Required work.
For each line in the data below that holds "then", return a copy.

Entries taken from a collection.
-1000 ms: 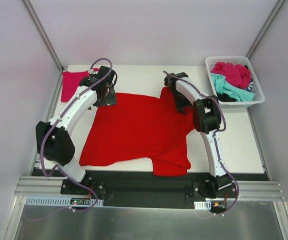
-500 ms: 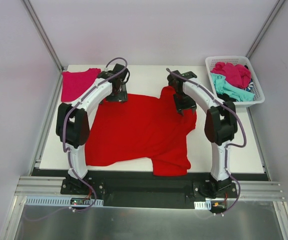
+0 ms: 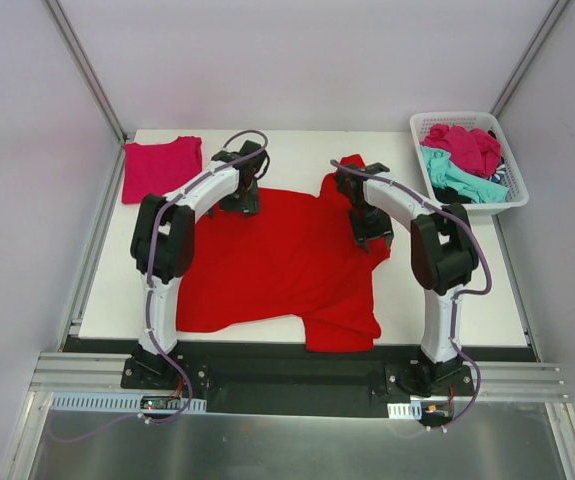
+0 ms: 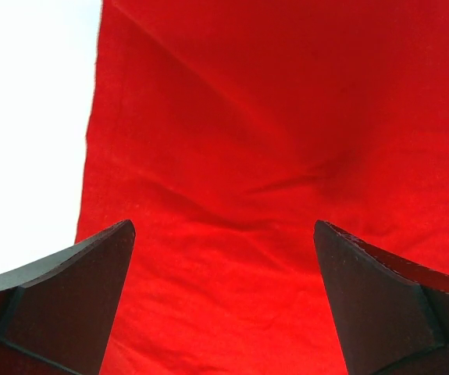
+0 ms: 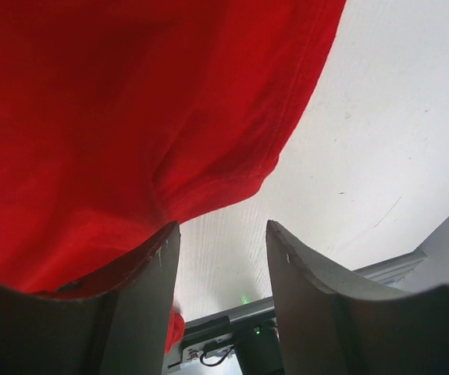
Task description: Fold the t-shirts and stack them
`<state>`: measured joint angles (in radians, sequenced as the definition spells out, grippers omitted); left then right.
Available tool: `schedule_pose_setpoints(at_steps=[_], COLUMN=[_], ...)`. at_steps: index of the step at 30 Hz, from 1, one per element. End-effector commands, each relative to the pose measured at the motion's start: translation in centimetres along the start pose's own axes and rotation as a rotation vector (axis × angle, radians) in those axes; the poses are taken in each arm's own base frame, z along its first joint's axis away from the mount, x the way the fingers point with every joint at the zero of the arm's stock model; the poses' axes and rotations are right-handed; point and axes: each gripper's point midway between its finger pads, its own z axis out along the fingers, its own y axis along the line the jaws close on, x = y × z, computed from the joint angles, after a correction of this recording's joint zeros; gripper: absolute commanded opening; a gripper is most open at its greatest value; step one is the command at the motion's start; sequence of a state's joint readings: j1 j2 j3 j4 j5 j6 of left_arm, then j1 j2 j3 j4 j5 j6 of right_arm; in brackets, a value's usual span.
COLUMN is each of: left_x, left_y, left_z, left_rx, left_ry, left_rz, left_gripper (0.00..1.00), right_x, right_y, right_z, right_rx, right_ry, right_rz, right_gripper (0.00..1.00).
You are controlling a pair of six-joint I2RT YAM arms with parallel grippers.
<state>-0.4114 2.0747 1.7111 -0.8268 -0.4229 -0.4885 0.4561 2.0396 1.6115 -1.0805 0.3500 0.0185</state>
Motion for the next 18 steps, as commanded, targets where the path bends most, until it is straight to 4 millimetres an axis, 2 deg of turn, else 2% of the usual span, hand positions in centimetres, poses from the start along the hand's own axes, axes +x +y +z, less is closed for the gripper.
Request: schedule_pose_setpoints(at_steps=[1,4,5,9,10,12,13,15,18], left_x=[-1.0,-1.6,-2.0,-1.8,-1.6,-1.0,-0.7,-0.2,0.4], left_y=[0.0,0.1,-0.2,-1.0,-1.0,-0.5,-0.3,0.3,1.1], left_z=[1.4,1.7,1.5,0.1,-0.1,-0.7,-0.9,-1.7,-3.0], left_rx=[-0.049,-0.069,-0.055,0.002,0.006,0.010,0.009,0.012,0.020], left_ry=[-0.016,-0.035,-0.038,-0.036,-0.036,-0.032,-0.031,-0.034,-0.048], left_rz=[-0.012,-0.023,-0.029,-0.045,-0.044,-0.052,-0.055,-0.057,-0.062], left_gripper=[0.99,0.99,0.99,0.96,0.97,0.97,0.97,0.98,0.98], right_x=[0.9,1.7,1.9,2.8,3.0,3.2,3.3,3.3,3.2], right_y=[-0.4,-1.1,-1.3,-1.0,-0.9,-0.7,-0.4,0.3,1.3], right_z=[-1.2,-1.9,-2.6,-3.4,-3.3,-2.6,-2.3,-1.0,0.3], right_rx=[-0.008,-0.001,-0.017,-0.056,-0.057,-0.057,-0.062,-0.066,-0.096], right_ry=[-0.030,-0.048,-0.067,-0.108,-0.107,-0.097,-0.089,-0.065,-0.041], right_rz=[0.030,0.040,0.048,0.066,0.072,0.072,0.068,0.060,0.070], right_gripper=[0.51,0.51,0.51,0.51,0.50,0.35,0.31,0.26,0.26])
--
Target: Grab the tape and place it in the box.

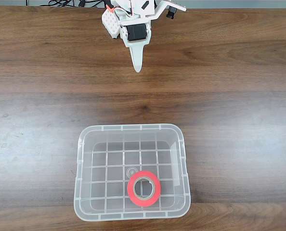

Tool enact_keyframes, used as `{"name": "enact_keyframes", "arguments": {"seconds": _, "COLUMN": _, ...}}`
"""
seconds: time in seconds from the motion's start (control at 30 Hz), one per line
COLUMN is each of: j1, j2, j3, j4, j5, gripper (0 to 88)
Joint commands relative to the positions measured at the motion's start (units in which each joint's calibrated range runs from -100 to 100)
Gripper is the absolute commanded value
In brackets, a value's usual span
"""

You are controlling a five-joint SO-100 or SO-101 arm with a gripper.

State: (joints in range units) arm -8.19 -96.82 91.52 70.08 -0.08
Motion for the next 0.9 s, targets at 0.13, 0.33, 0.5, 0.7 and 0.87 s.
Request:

Answer box.
`<state>`: measured joint angles (in radians, sequenced as the definition spells out, grippers omitted); left then right.
Available tool: `schedule_pose_setpoints(at_steps=[_], COLUMN=[_], ...)`. at_steps: index of the step at 30 Hz, from 1, one per element. End-effector commands, each relative to the pose measured at the motion's start: translation in centimetres along the start pose's own axes and rotation as a rotation vector (axis × angle, radians) in those axes; the poses are taken in each arm's own base frame, z along its first joint's axis away from the mount, x the way the fingers point with every joint at the zero of the arm's stock model; the poses' axes and rotations are right-handed; point and axes: each gripper's point midway between its finger pads, its own z axis out along the fingers, its own y axis along the line the jaws close on, x = y × z, computed from the joint angles, after a correction of this recording's joint zeros; gripper: absolute commanded opening; a gripper is most open at its greatest value; step one is the command at the motion's start; sequence of a state's joint readings: j1 j2 j3 j4 j5 j6 of left_arm, then j1 j2 j3 j4 j5 j6 of right_arm; in brackets, a value's usual span.

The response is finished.